Esomeprazole Inhibits Proliferation of Scleroderma Fibroblasts via Cell Cycle Regulation

Scleroderma is a complex autoimmune disease characterized by abnormal fibroblast proliferation and excessive collagen deposits in the skin and internal organs. We previously showed that esomeprazole, an FDA-approved drug for gastric disorders, may prevent dermal fibrosis. Here, we demonstrate that esomeprazole exerts anti-proliferative effects on scleroderma fibroblasts by interfering with cell cycle regulation. To test this, we evaluated the antiproliferative effect of esomeprazole and the underlying molecular mechanisms using primary fibroblasts derived from patients with scleroderma. BrdU incorporation, flow cytometry, immunofluorescence, Western blot analysis, RNA sequencing, and functional enrichment analysis all showed a decrease in fibroblast proliferation.

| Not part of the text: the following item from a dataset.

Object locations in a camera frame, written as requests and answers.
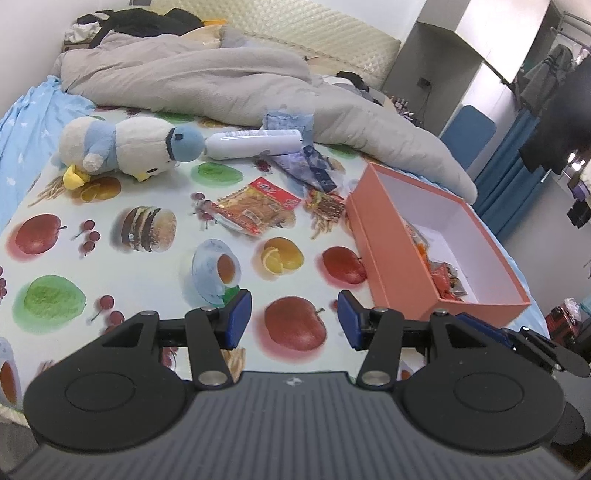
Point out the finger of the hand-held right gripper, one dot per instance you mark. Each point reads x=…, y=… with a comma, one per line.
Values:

In addition, esomeprazole inhibited the proliferation of scleroderma fibroblasts in a dose-dependent manner, as measured by the Ki-67 marker. Intriguingly, esomeprazole arrested fibroblasts in the G1 phase of the cell cycle, resulting in a reduction of cells in the S phase. Expression of p21, a known inhibitor of cyclin-dependent kinases (CDKs), was elevated, while CDK1 and CDK2 levels decreased following esomeprazole treatment. These data provide important insights into how esomeprazole regulates fibroblast proliferation in scleroderma and suggest that it may represent a potential therapeutic intervention for scleroderma. Overall design: Primary dermal fibroblasts from two limited scleroderma male donors (SScF_P01and P02) were cultured under identical conditions and treated with esomeprazole (0, 10, 20, 50, 100 uM) for 24h. RNA Seq profiling was done on extracted mRNA. All patient samples were gifted by our collaborator Maureen D Mayes, Department of Internal Medicine, The University of Texas Health Science Center at Houston.